* **Task description**
Transcribe all data verbatim. Skip the pictures.
═══
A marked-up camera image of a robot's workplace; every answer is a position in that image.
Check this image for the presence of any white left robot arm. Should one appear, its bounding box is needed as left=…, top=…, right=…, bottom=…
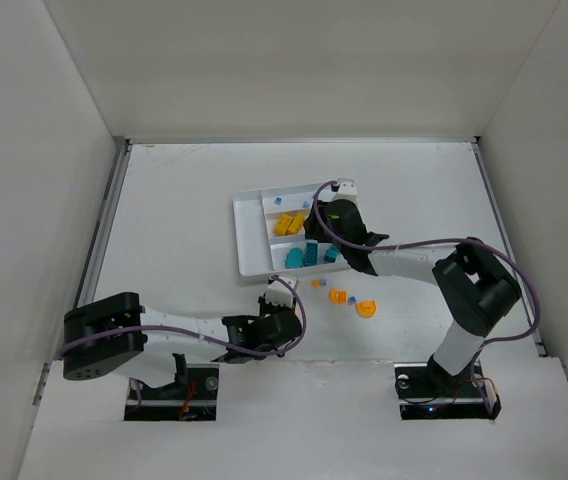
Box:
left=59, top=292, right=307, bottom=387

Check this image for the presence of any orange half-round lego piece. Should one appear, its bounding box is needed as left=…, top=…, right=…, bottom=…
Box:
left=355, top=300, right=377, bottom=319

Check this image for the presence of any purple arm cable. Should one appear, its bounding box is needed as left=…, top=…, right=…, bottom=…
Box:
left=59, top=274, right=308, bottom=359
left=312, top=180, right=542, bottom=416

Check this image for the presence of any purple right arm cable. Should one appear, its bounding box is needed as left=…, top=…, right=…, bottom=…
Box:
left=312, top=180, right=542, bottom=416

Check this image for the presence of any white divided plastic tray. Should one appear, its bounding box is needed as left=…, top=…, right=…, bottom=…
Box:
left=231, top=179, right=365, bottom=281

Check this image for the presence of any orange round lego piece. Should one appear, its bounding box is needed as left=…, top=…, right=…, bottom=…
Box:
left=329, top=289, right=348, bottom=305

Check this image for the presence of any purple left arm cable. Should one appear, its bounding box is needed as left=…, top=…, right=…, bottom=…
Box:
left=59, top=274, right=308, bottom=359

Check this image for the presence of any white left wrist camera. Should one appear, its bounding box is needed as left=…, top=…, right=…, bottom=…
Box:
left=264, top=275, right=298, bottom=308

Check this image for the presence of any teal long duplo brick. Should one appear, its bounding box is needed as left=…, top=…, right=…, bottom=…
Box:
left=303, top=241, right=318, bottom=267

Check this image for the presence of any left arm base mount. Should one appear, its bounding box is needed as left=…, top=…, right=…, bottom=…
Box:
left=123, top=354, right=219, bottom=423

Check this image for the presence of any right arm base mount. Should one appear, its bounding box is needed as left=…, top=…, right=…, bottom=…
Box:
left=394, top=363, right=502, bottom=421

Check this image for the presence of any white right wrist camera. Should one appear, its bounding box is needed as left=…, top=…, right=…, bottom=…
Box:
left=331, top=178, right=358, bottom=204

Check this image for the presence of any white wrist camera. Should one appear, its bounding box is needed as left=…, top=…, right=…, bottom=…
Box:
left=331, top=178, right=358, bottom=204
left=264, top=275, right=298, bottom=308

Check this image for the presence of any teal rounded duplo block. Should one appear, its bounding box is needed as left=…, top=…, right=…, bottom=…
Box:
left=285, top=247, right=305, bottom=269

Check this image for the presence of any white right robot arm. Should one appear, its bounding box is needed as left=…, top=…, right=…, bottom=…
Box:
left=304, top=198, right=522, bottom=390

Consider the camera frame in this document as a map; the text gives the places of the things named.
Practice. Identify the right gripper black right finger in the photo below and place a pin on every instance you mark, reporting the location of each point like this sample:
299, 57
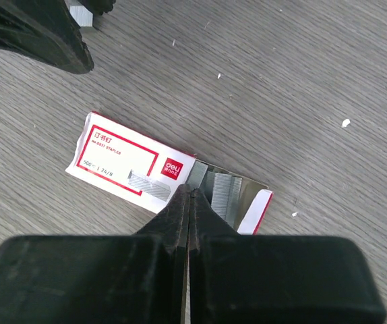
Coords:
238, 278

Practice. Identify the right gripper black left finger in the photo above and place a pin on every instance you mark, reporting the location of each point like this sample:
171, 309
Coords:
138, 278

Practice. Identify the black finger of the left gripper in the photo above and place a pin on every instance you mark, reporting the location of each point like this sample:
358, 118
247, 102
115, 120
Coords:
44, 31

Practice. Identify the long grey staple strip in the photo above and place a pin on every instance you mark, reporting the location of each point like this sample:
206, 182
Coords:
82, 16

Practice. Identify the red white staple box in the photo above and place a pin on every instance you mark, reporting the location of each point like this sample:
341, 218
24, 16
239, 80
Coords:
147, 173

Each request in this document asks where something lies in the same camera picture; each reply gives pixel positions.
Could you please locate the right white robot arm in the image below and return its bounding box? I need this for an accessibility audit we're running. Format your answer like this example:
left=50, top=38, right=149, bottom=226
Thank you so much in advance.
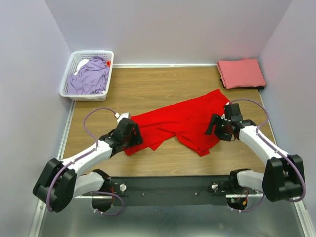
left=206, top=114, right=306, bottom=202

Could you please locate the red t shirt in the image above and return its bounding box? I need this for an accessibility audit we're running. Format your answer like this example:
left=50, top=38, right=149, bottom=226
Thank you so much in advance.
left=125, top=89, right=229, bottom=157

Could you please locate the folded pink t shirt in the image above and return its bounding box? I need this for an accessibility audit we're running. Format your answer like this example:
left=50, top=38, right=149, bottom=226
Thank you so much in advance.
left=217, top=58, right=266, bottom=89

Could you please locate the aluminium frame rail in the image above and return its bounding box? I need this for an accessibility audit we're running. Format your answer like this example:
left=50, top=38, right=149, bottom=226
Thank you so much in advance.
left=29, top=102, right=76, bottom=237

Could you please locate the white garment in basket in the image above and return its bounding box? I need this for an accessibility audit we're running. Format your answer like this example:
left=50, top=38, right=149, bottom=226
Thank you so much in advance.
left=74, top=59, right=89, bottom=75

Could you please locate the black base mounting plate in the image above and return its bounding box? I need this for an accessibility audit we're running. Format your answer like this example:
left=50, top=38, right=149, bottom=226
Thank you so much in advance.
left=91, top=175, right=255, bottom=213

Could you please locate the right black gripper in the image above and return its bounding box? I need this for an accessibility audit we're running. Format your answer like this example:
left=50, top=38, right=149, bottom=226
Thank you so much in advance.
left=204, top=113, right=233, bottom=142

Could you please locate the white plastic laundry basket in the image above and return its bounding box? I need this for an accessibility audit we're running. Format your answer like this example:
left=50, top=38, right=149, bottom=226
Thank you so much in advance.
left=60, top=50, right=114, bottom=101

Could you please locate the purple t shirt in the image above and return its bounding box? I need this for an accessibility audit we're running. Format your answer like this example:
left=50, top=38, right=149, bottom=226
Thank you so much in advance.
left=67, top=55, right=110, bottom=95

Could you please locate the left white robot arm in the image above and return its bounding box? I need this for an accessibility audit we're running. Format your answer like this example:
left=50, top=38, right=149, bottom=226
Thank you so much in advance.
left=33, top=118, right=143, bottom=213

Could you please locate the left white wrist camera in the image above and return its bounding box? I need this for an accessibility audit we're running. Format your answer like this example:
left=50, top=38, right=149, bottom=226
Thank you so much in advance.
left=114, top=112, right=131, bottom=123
═══
* **Exercise solution**
A marked-up camera image of a robot's workplace; every answer is a position in that image.
Check this image for the presence of any white left robot arm. Should one appear, its bounding box is needed as left=…, top=…, right=…, bottom=…
Box:
left=59, top=292, right=307, bottom=387

Check this image for the presence of any orange half-round lego piece. Should one appear, its bounding box is needed as left=…, top=…, right=…, bottom=…
Box:
left=355, top=300, right=377, bottom=319

Check this image for the presence of any purple arm cable. Should one appear, its bounding box is needed as left=…, top=…, right=…, bottom=…
Box:
left=59, top=274, right=308, bottom=359
left=312, top=180, right=542, bottom=416

Check this image for the presence of any purple right arm cable. Should one appear, its bounding box is needed as left=…, top=…, right=…, bottom=…
Box:
left=312, top=180, right=542, bottom=416

Check this image for the presence of any white divided plastic tray. Should one appear, its bounding box is needed as left=…, top=…, right=…, bottom=…
Box:
left=231, top=179, right=365, bottom=281

Check this image for the presence of any orange round lego piece. Should one appear, its bounding box is needed as left=…, top=…, right=…, bottom=…
Box:
left=329, top=289, right=348, bottom=305

Check this image for the presence of any purple left arm cable. Should one appear, its bounding box is needed as left=…, top=…, right=…, bottom=…
Box:
left=59, top=274, right=308, bottom=359

Check this image for the presence of any white left wrist camera. Should one appear, its bounding box is needed as left=…, top=…, right=…, bottom=…
Box:
left=264, top=275, right=298, bottom=308

Check this image for the presence of any teal long duplo brick. Should one appear, its bounding box is needed as left=…, top=…, right=…, bottom=…
Box:
left=303, top=241, right=318, bottom=267

Check this image for the presence of any left arm base mount. Should one appear, its bounding box is needed as left=…, top=…, right=…, bottom=…
Box:
left=123, top=354, right=219, bottom=423

Check this image for the presence of any right arm base mount. Should one appear, its bounding box is needed as left=…, top=…, right=…, bottom=…
Box:
left=394, top=363, right=502, bottom=421

Check this image for the presence of any white right wrist camera. Should one appear, its bounding box is needed as left=…, top=…, right=…, bottom=…
Box:
left=331, top=178, right=358, bottom=204

Check this image for the presence of any white wrist camera. Should one appear, its bounding box is needed as left=…, top=…, right=…, bottom=…
Box:
left=331, top=178, right=358, bottom=204
left=264, top=275, right=298, bottom=308

Check this image for the presence of any teal rounded duplo block. Should one appear, its bounding box is needed as left=…, top=…, right=…, bottom=…
Box:
left=285, top=247, right=305, bottom=269

Check this image for the presence of any white right robot arm. Should one appear, its bounding box is needed as left=…, top=…, right=…, bottom=…
Box:
left=304, top=198, right=522, bottom=390

Consider the camera frame in this document as a map; the text gives the places of the things named.
Practice. Identify the right gripper black right finger in the photo below and place a pin on every instance you mark, reporting the location of each point like this sample:
299, 57
Coords:
238, 278

Practice. Identify the right gripper black left finger in the photo above and place a pin on every instance you mark, reporting the location of each point like this sample:
171, 309
Coords:
138, 278

Practice. Identify the black finger of the left gripper in the photo above and place a pin on every instance you mark, reporting the location of each point like this sample:
358, 118
247, 102
115, 120
Coords:
44, 31

Practice. Identify the long grey staple strip in the photo above and place a pin on every instance you mark, reporting the location of each point like this sample:
206, 182
Coords:
82, 16

Practice. Identify the red white staple box in the photo above and place a pin on every instance you mark, reporting the location of each point like this sample:
341, 218
24, 16
239, 80
Coords:
147, 173

Each request in this document asks where something lies in the same camera picture; each reply gives pixel positions.
Could you please locate the right white robot arm in the image below and return its bounding box? I need this for an accessibility audit we're running. Format your answer like this example:
left=50, top=38, right=149, bottom=226
Thank you so much in advance.
left=206, top=114, right=306, bottom=202

Could you please locate the red t shirt in the image above and return its bounding box? I need this for an accessibility audit we're running. Format your answer like this example:
left=50, top=38, right=149, bottom=226
Thank you so much in advance.
left=125, top=89, right=229, bottom=157

Could you please locate the folded pink t shirt in the image above and return its bounding box? I need this for an accessibility audit we're running. Format your answer like this example:
left=50, top=38, right=149, bottom=226
Thank you so much in advance.
left=217, top=58, right=266, bottom=89

Could you please locate the aluminium frame rail in the image above and return its bounding box? I need this for an accessibility audit we're running. Format your answer like this example:
left=50, top=38, right=149, bottom=226
Thank you so much in advance.
left=29, top=102, right=76, bottom=237

Could you please locate the white garment in basket in the image above and return its bounding box? I need this for an accessibility audit we're running. Format your answer like this example:
left=50, top=38, right=149, bottom=226
Thank you so much in advance.
left=74, top=59, right=89, bottom=75

Could you please locate the black base mounting plate in the image above and return its bounding box? I need this for an accessibility audit we're running. Format your answer like this example:
left=50, top=38, right=149, bottom=226
Thank you so much in advance.
left=91, top=175, right=255, bottom=213

Could you please locate the right black gripper in the image above and return its bounding box? I need this for an accessibility audit we're running. Format your answer like this example:
left=50, top=38, right=149, bottom=226
Thank you so much in advance.
left=204, top=113, right=233, bottom=142

Could you please locate the white plastic laundry basket in the image above and return its bounding box? I need this for an accessibility audit we're running. Format your answer like this example:
left=50, top=38, right=149, bottom=226
Thank you so much in advance.
left=60, top=50, right=114, bottom=101

Could you please locate the purple t shirt in the image above and return its bounding box? I need this for an accessibility audit we're running. Format your answer like this example:
left=50, top=38, right=149, bottom=226
Thank you so much in advance.
left=67, top=55, right=110, bottom=95

Could you please locate the left white robot arm in the image above and return its bounding box? I need this for an accessibility audit we're running. Format your answer like this example:
left=50, top=38, right=149, bottom=226
Thank you so much in advance.
left=33, top=118, right=143, bottom=213

Could you please locate the left white wrist camera in the image above and return its bounding box? I need this for an accessibility audit we're running. Format your answer like this example:
left=50, top=38, right=149, bottom=226
Thank you so much in advance.
left=114, top=112, right=131, bottom=123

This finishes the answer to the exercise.